La noble y vital tarea de transmitir esta información implica el cumplimiento de por lo menos cuatro requisitos importantes:
1. La información debe ser verdadera y completa. Hay que romper mitos y tabúes, para entregar a los jóvenes toda la información que sea necesaria y pertinente en el momento, con total sinceridad y transparencia.
2. Los padres y profesores deben tener los conocimientos necesarios para satisfacer la inquietud de los adolescentes. Es una obligación de los padres y profesores estar constantemente actualizados en estos temas tan importantes de la vida.
3. El método o la forma de brindar información sobre sexo y educación sexual, así como prevención y riesgo de infecciones de transmisión sexual (ITS), debe ser llevado a cabo con la suficiente inteligencia emocional, serenidad y naturalidad. La cantidad de información debe ser progresiva y con retroalimentación del adolescente, para asegurar que todo está siendo entendido y comprendido dentro del concepto de la verdad.
4. El sentimiento del Amor. El amor es el requisito más importante en todo este proceso porque no sólo acerca a las personas, sino que facilita y promueve la aplicación eficiente y saludable, de los tres requisitos anteriores. Todas las actividades del ser humano deben sustentarse en el amor; por lo tanto, el comportamiento sexual de hombres y mujeres deben también ser sustentados por el amor.
Es conveniente entender, comprender y concientizar que el amor no es un sentimiento propio del cuerpo carnal o físico. El amor forma parte de nuestra esencia espiritual, pertenece a nuestro Yo verdadero, pues originalmente somos amor. El amor se comprende mejor cuando concientizamos que “yo y el otro somos uno”, y también cuando se dice “no hagas al otro lo que no quieres que hagan contigo”.

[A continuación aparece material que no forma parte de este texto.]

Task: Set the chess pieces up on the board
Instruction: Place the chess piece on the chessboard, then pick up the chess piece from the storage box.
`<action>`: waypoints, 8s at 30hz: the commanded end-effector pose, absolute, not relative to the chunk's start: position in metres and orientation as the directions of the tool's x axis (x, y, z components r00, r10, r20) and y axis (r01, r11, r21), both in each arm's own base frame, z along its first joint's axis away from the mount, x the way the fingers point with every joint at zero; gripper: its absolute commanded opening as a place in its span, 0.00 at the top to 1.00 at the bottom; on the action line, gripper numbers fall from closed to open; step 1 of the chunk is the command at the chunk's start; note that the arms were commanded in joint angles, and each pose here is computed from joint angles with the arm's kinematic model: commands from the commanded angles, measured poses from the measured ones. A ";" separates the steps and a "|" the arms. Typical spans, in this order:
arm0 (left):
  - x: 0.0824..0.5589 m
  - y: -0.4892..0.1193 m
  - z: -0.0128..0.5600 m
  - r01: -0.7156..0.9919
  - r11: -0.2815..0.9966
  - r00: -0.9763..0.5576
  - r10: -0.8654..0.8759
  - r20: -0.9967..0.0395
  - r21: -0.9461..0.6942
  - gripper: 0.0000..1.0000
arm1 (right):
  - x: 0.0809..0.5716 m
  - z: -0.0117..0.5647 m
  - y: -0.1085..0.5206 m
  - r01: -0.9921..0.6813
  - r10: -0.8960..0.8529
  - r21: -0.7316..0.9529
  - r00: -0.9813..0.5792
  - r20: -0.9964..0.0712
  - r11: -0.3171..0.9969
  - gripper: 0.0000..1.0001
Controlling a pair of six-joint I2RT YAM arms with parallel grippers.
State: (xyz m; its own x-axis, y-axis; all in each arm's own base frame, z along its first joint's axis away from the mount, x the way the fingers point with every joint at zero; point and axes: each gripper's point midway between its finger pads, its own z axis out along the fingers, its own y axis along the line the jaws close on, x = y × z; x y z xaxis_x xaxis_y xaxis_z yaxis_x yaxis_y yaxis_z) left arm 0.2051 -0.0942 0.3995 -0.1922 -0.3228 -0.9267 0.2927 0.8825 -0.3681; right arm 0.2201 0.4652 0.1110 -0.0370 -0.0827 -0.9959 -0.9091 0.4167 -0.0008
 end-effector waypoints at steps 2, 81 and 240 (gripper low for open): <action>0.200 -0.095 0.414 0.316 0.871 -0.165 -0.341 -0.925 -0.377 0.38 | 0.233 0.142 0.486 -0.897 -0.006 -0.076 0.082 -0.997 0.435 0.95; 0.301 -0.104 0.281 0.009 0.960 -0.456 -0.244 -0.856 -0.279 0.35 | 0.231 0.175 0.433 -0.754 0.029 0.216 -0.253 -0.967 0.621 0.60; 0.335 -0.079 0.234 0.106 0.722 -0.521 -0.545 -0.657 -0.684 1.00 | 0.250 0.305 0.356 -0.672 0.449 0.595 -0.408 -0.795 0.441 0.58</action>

Manifestar el amor en todos los actos de nuestra vida, nos conducirá a “ser feliz y hacer felices a los demás”. No cabe únicamente la felicidad individual, cambiando nuestros paradigmas podemos pensar, creer y reconocer en nuestra mente, que el bienestar y felicidad es un derecho de todos, y así será.
Entonces, se hace necesario que el Estado, a travé de sus instituciones competentes (Ministerios de Salud, de la Mujer, de Educación, Municipalidades, universidades y otros) promuevan la capacitación intensiva y constante sobre el tema de sexualidad, tanto a padres de familia como profesores, como una medida preventiva y efectiva de erradicación de la pobreza, desnutrición, abandono de menores, abuso sexual, etc.
Hombre y mujer deberían conscientizar su gran responsabilidad en la procreación de un nuevo ser humano.